**Instructions for the task**
Whatever appears in the records, retype it exactly, except for the pictures.

**Data excerpts**
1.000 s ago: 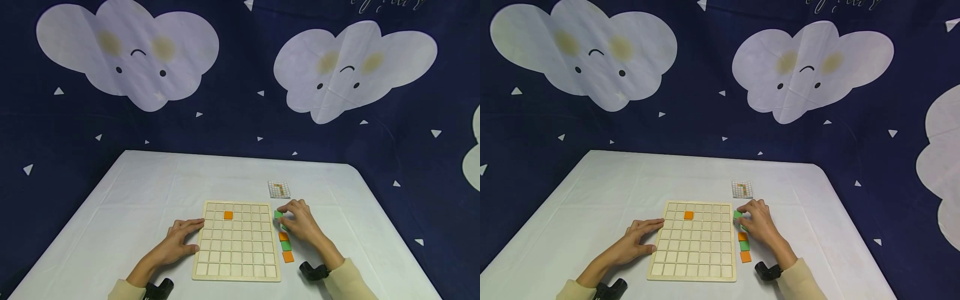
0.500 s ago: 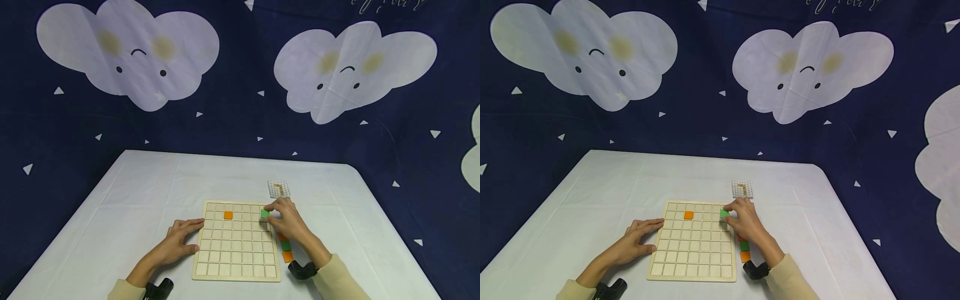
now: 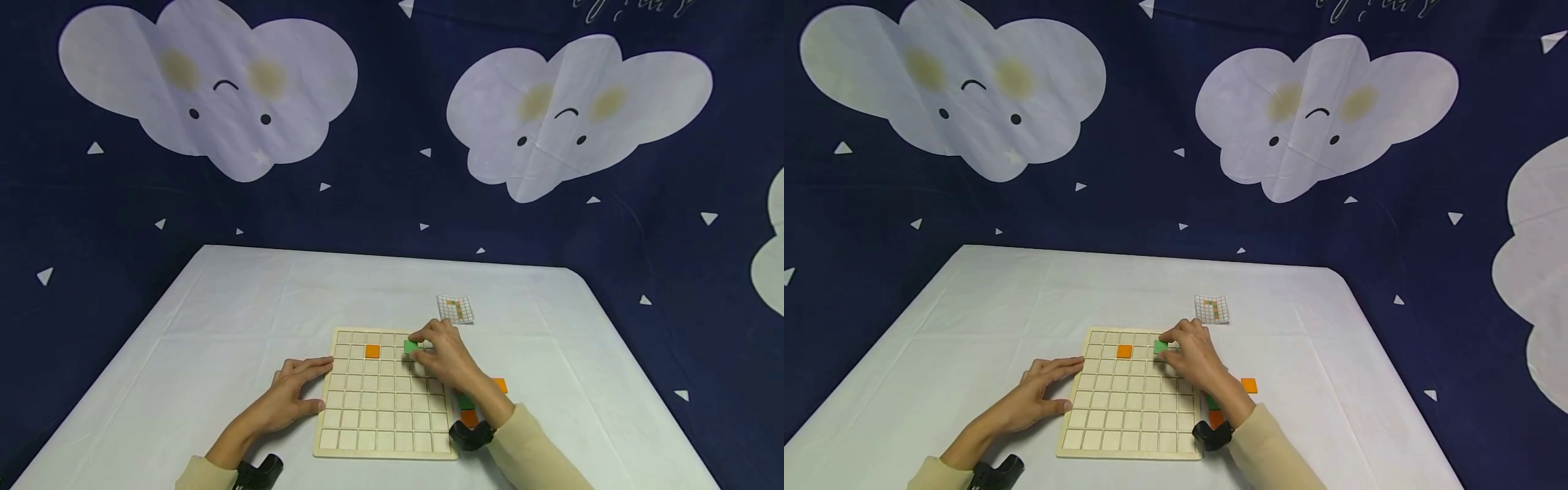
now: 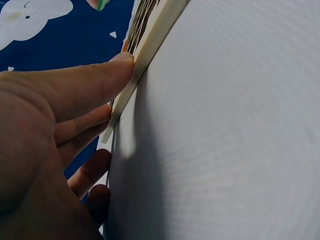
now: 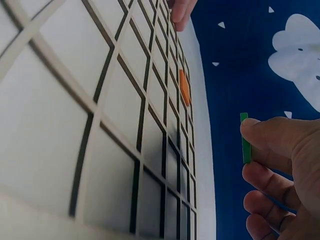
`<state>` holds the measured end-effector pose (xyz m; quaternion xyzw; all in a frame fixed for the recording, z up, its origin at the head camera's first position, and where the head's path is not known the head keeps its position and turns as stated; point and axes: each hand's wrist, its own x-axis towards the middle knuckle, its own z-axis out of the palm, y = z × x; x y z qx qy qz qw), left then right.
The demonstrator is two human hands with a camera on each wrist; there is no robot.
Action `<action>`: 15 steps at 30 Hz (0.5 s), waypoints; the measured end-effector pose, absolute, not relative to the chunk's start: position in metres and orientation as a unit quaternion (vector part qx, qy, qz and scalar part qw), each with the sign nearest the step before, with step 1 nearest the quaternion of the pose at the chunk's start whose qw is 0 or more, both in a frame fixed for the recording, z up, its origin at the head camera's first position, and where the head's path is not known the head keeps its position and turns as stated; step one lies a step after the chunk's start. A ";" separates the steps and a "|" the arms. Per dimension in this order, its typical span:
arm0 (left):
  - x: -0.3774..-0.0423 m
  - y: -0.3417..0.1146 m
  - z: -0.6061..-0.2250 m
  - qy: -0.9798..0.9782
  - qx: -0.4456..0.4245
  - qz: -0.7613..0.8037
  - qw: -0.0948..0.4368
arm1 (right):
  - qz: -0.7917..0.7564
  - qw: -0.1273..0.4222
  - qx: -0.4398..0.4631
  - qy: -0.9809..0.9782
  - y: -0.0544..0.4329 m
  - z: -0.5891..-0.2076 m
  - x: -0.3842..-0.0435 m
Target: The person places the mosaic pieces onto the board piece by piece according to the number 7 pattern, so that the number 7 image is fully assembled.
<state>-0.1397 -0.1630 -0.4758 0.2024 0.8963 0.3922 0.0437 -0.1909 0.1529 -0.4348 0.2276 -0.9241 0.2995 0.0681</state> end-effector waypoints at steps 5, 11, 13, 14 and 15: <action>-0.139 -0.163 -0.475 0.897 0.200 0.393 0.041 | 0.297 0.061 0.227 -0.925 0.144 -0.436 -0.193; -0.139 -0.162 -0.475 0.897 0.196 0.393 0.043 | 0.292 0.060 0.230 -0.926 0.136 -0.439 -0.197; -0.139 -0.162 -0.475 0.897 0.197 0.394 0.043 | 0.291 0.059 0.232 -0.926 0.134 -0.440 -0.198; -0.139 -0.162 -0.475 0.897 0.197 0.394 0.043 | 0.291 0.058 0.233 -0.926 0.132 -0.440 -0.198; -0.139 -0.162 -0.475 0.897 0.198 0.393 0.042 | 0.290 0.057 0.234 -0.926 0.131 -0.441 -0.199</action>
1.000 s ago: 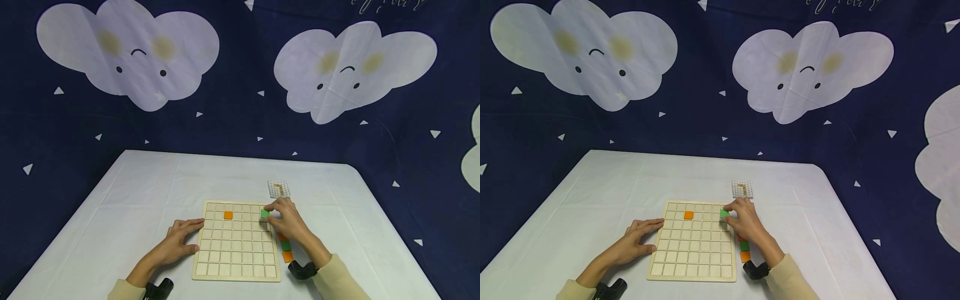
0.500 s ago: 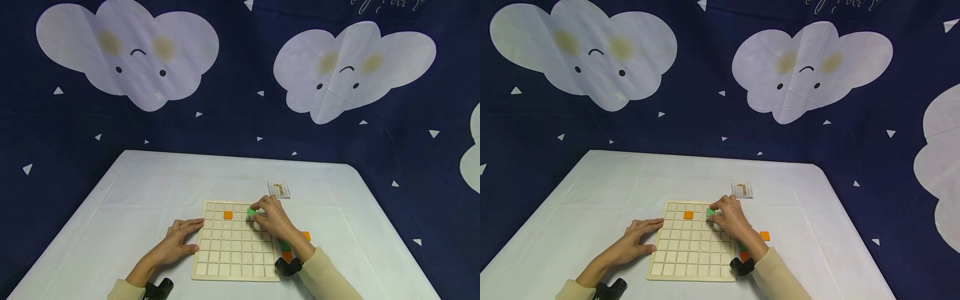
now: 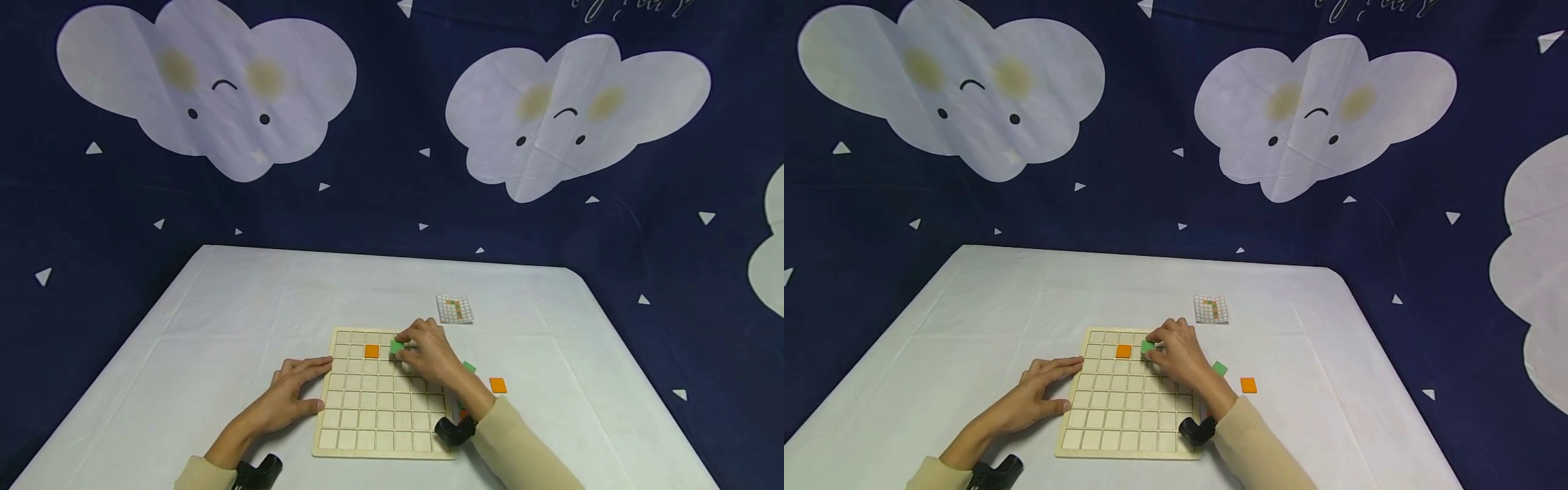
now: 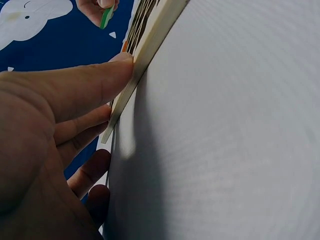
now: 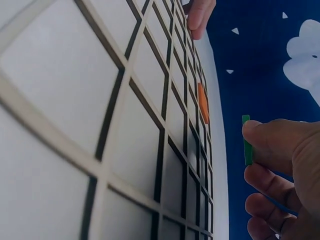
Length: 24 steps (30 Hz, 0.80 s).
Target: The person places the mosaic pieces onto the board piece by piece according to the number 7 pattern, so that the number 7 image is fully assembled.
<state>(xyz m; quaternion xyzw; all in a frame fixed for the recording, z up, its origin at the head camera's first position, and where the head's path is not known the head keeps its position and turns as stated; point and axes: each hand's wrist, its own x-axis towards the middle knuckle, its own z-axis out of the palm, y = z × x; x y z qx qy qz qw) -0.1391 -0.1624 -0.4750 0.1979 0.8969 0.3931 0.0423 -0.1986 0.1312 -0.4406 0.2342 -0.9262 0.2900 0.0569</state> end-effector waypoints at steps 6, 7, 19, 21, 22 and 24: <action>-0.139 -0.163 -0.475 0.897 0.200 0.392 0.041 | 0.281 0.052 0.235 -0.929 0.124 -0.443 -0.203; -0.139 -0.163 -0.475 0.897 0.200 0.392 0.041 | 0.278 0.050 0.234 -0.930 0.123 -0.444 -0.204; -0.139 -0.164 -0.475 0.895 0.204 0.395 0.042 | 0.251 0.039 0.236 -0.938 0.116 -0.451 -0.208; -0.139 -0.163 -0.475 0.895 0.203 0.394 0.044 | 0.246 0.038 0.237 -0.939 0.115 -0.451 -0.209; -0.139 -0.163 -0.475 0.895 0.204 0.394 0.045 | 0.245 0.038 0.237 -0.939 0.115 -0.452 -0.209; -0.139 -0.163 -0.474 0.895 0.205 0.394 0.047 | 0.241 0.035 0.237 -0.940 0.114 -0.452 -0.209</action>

**Task result**
1.000 s ago: 
0.500 s ago: 
now: 
now: 
now: 
`<state>` holds the measured end-effector pose (xyz m; quaternion xyzw; all in a frame fixed for the recording, z up, its origin at the head camera's first position, and where the head's path is not known the head keeps its position and turns as stated; point and axes: each hand's wrist, its own x-axis towards the middle knuckle, its own z-axis out of the palm, y = z × x; x y z qx qy qz qw), left then right.
The demonstrator is two human hands with a camera on each wrist; there is no robot.
Action `<action>`: 15 steps at 30 Hz (0.5 s), waypoints; the measured end-effector pose, absolute, not relative to the chunk's start: position in metres and orientation as a unit quaternion (vector part qx, qy, qz and scalar part qw), each with the sign nearest the step before, with step 1 nearest the quaternion of the pose at the chunk's start whose qw is 0 or more, both in a frame fixed for the recording, z up, its origin at the head camera's first position, and where the head's path is not known the head keeps its position and turns as stated; step one lies a step after the chunk's start. A ";" separates the steps and a "|" the arms. Per dimension in this order, its typical span:
arm0 (left):
  - x: -0.3774..-0.0423 m
  - y: -0.3417..0.1146 m
  - z: -0.6061..-0.2250 m
  - qy: -0.9798..0.9782
  - qx: -0.4456..0.4245
  - qz: -0.7613..0.8037
  - qw: -0.0948..0.4368
arm1 (right):
  - qz: -0.7917..0.7564
  - qw: -0.1273..0.4222
  - qx: -0.4398..0.4631
  - qy: -0.9809..0.9782
  - y: -0.0544..0.4329 m
  - z: -0.5891..-0.2076 m
  - x: -0.3842..-0.0435 m
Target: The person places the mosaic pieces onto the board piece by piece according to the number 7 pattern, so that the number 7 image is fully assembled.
<state>-0.1397 -0.1630 -0.4758 0.2024 0.8963 0.3922 0.0437 -0.1909 0.1529 -0.4348 0.2276 -0.9241 0.2995 0.0681</state> end-effector waypoints at steps 5, 11, 13, 14 and 15: <action>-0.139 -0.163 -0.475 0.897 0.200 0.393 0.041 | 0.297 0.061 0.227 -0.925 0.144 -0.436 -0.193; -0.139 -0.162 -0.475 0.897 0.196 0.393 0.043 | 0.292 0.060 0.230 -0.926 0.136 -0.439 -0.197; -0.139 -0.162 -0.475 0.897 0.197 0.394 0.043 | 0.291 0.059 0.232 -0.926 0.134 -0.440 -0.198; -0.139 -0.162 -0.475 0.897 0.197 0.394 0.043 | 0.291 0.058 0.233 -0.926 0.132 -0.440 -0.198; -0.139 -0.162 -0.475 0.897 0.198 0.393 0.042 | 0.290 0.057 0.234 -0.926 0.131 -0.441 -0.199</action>
1.000 s ago: 
0.500 s ago: 
now: 
now: 
now: 
Length: 24 steps (30 Hz, 0.80 s).
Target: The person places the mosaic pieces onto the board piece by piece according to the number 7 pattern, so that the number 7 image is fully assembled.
<state>(xyz m; quaternion xyzw; all in a frame fixed for the recording, z up, its origin at the head camera's first position, and where the head's path is not known the head keeps its position and turns as stated; point and axes: each hand's wrist, its own x-axis towards the middle knuckle, its own z-axis out of the palm, y = z × x; x y z qx qy qz qw) -0.1391 -0.1624 -0.4750 0.1979 0.8969 0.3931 0.0423 -0.1986 0.1312 -0.4406 0.2342 -0.9262 0.2900 0.0569</state> end-effector waypoints at steps 6, 7, 19, 21, 22 and 24: <action>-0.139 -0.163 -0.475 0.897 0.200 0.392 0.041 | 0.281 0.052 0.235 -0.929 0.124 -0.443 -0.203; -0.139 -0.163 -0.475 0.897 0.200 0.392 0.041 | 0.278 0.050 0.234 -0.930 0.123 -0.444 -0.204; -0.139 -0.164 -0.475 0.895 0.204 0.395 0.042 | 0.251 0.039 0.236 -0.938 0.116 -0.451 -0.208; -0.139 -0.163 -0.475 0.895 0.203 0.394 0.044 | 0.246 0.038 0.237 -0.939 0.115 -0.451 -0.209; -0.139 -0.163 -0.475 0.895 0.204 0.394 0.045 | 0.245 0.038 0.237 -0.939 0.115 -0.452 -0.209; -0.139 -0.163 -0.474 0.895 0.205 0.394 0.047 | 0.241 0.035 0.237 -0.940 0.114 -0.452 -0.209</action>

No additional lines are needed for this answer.